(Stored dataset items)
== Segment start ==

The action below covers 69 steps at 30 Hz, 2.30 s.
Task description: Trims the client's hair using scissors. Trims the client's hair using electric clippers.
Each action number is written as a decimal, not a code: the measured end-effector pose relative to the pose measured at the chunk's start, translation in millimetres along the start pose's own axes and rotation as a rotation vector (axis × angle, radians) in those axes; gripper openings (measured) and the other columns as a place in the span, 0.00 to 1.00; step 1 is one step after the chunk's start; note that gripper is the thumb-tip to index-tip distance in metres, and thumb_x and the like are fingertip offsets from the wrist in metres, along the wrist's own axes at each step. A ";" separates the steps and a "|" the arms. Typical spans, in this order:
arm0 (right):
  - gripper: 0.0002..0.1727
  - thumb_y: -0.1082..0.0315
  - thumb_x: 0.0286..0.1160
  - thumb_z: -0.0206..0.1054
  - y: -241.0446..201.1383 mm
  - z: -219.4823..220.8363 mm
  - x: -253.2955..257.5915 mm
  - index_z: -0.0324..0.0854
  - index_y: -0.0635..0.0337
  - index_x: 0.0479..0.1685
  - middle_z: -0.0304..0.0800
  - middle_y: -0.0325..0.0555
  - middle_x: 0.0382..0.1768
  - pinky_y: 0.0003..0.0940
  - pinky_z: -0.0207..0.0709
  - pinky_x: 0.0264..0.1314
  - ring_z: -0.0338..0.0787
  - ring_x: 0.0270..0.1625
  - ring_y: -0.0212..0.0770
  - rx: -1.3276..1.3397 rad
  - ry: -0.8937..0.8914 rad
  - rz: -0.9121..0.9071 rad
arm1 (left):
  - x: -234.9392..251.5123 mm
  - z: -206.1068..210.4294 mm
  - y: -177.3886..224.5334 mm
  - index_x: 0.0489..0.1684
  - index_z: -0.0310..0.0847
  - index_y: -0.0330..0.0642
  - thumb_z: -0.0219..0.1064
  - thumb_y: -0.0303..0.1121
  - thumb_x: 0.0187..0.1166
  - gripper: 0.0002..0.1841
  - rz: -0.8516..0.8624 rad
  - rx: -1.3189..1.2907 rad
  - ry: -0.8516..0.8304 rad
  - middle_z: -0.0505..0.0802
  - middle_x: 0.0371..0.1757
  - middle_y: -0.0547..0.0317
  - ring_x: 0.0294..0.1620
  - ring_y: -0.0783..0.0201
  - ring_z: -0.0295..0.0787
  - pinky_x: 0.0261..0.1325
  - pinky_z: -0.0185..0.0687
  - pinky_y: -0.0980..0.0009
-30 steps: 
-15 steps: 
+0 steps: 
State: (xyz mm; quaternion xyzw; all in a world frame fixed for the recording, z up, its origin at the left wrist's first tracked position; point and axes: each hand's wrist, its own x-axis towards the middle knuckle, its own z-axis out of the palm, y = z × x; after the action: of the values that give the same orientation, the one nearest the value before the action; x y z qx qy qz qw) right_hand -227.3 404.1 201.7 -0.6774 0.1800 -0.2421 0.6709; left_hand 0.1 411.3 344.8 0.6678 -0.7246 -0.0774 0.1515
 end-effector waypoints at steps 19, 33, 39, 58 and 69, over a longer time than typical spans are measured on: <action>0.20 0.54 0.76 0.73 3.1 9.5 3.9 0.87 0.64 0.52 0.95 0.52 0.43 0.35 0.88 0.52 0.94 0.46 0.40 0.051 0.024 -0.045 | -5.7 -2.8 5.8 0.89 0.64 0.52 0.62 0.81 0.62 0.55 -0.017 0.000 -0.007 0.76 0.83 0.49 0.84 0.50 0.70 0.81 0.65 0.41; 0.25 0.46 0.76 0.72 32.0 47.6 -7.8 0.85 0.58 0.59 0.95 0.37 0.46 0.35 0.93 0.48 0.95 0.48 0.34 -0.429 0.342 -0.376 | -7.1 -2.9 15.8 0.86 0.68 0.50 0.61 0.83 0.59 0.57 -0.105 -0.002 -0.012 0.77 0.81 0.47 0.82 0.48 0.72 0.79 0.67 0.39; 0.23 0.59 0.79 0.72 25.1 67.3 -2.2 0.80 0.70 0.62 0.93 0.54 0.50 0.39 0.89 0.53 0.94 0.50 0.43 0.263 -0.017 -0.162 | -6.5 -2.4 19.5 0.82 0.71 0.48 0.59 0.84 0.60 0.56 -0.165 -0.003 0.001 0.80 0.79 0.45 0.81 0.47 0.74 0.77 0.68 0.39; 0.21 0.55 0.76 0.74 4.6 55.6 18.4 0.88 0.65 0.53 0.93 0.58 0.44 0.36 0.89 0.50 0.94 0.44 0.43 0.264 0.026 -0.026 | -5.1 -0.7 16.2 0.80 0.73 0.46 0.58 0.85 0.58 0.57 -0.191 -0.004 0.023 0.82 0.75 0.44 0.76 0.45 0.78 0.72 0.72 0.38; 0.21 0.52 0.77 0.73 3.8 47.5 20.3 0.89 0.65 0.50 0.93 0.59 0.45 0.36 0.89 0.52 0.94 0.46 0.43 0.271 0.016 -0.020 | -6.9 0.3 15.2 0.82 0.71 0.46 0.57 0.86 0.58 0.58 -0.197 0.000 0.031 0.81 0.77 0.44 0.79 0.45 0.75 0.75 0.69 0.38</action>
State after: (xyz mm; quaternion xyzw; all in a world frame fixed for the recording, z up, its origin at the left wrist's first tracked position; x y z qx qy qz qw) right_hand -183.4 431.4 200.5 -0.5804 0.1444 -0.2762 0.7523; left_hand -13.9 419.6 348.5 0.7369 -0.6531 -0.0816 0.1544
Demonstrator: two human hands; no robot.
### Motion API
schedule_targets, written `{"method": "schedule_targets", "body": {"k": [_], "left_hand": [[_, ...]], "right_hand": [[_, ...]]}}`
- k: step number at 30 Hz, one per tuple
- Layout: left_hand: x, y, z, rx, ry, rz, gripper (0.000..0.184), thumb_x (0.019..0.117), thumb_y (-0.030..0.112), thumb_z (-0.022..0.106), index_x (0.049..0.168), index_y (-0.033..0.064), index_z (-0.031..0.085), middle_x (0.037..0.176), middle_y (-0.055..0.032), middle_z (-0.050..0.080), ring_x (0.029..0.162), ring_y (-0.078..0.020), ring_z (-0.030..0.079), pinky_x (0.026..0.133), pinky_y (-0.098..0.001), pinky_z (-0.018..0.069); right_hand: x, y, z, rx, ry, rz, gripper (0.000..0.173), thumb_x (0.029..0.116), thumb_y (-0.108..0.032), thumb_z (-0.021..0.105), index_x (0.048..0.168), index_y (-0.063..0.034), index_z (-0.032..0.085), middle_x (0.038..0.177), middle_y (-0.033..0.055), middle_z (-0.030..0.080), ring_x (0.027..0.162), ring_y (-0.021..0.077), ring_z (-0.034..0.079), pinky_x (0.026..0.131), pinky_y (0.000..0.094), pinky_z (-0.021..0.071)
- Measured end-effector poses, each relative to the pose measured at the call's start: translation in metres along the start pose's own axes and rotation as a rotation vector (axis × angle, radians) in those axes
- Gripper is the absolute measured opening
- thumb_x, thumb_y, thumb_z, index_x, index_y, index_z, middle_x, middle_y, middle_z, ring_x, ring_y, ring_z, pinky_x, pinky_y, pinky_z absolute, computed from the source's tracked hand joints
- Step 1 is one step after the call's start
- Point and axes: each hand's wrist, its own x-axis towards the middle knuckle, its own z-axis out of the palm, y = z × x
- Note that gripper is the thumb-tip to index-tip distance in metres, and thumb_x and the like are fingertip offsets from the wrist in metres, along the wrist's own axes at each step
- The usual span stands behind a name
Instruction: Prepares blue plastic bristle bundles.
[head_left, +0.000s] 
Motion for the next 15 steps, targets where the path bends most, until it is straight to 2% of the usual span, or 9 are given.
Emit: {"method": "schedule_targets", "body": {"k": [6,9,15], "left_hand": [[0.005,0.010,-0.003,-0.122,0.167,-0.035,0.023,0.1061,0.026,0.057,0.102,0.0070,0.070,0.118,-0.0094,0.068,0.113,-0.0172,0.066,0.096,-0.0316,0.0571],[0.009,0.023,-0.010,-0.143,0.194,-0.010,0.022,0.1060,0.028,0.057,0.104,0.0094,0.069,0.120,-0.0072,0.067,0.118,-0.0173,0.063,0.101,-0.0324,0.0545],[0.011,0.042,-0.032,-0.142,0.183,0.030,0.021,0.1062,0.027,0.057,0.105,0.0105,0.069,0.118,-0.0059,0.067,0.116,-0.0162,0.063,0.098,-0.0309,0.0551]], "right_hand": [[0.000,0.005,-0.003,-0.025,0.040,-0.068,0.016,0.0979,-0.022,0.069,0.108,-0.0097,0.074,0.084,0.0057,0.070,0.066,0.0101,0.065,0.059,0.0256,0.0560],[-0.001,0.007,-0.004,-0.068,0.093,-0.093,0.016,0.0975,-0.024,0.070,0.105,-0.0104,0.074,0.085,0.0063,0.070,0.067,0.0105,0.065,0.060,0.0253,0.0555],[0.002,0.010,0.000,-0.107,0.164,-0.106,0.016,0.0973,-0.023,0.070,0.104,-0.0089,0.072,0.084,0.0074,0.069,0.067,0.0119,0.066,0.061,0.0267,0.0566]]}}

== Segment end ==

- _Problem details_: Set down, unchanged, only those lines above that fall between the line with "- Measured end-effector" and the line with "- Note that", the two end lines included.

- _The completed task_:
- Measured end-effector poses, each relative to the pose measured at the call's start: translation in metres along the start pose's own axes and rotation as a rotation vector (axis × angle, radians) in those axes
- Gripper is the absolute measured opening
- thumb_x, thumb_y, thumb_z, index_x, index_y, index_z, middle_x, middle_y, middle_z, ring_x, ring_y, ring_z, pinky_x, pinky_y, pinky_z absolute, computed from the source's tracked hand joints
- Step 1 is one step after the call's start
- Point and axes: each hand's wrist, its own x-axis towards the middle knuckle, its own z-axis out of the palm, y = z × x
- Note that gripper is the thumb-tip to index-tip distance in metres, and thumb_x and the like are fingertip offsets from the wrist in metres, along the wrist's own axes at each step

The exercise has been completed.